- _INFORMATION SUPPLIED_:
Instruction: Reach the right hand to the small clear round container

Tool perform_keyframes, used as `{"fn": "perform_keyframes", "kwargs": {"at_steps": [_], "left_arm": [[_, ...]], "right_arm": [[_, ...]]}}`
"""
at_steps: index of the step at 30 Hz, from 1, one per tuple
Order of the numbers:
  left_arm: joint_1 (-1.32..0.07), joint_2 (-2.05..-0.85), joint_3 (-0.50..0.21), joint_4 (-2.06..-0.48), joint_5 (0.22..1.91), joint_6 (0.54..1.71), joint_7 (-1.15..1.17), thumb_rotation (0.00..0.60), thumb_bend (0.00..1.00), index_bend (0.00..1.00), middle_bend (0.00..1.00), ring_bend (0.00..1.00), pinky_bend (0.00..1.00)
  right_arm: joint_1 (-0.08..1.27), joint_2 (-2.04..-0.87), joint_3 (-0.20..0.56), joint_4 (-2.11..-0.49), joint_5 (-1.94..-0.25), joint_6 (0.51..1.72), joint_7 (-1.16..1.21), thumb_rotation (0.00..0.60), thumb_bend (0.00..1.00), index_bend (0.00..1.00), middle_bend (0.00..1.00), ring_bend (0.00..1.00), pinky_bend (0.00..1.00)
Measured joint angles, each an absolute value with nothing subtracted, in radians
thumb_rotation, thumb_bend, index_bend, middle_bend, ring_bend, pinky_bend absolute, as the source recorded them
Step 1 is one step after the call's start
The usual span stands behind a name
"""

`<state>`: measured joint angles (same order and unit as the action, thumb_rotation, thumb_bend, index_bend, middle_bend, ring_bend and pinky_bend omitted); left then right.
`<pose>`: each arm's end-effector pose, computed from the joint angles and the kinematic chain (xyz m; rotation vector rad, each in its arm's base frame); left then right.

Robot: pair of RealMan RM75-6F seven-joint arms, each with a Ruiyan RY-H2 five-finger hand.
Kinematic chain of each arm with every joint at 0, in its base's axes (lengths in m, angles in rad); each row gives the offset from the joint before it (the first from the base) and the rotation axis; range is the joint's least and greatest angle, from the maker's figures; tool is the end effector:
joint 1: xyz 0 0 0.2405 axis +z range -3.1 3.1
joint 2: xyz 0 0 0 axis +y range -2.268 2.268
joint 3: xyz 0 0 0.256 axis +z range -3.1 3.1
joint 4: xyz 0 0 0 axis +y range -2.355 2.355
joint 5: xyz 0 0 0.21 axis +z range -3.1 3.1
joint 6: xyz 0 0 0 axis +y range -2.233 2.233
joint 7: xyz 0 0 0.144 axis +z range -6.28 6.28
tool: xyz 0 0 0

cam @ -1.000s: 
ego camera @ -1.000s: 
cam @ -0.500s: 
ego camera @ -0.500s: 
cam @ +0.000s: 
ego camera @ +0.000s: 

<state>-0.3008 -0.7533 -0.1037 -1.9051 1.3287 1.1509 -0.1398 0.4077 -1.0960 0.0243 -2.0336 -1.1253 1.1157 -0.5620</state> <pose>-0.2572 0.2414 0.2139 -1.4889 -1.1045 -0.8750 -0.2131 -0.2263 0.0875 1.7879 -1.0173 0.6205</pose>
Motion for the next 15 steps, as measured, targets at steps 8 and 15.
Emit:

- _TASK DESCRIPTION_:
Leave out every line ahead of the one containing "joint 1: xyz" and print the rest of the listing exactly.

- _SOLVED PROBLEM_:
joint 1: xyz 0 0 0.2405 axis +z range -3.1 3.1
joint 2: xyz 0 0 0 axis +y range -2.268 2.268
joint 3: xyz 0 0 0.256 axis +z range -3.1 3.1
joint 4: xyz 0 0 0 axis +y range -2.355 2.355
joint 5: xyz 0 0 0.21 axis +z range -3.1 3.1
joint 6: xyz 0 0 0 axis +y range -2.233 2.233
joint 7: xyz 0 0 0.144 axis +z range -6.28 6.28
tool: xyz 0 0 0

cam @ -1.000s: 
ego camera @ -1.000s: 
cam @ -0.500s: 
ego camera @ -0.500s: 
cam @ +0.000s: 
ego camera @ +0.000s: 

<state>-0.3008 -0.7533 -0.1037 -1.9051 1.3287 1.1509 -0.1398 0.4077 -1.0960 0.0243 -2.0336 -1.1253 1.1157 -0.5620</state> <pose>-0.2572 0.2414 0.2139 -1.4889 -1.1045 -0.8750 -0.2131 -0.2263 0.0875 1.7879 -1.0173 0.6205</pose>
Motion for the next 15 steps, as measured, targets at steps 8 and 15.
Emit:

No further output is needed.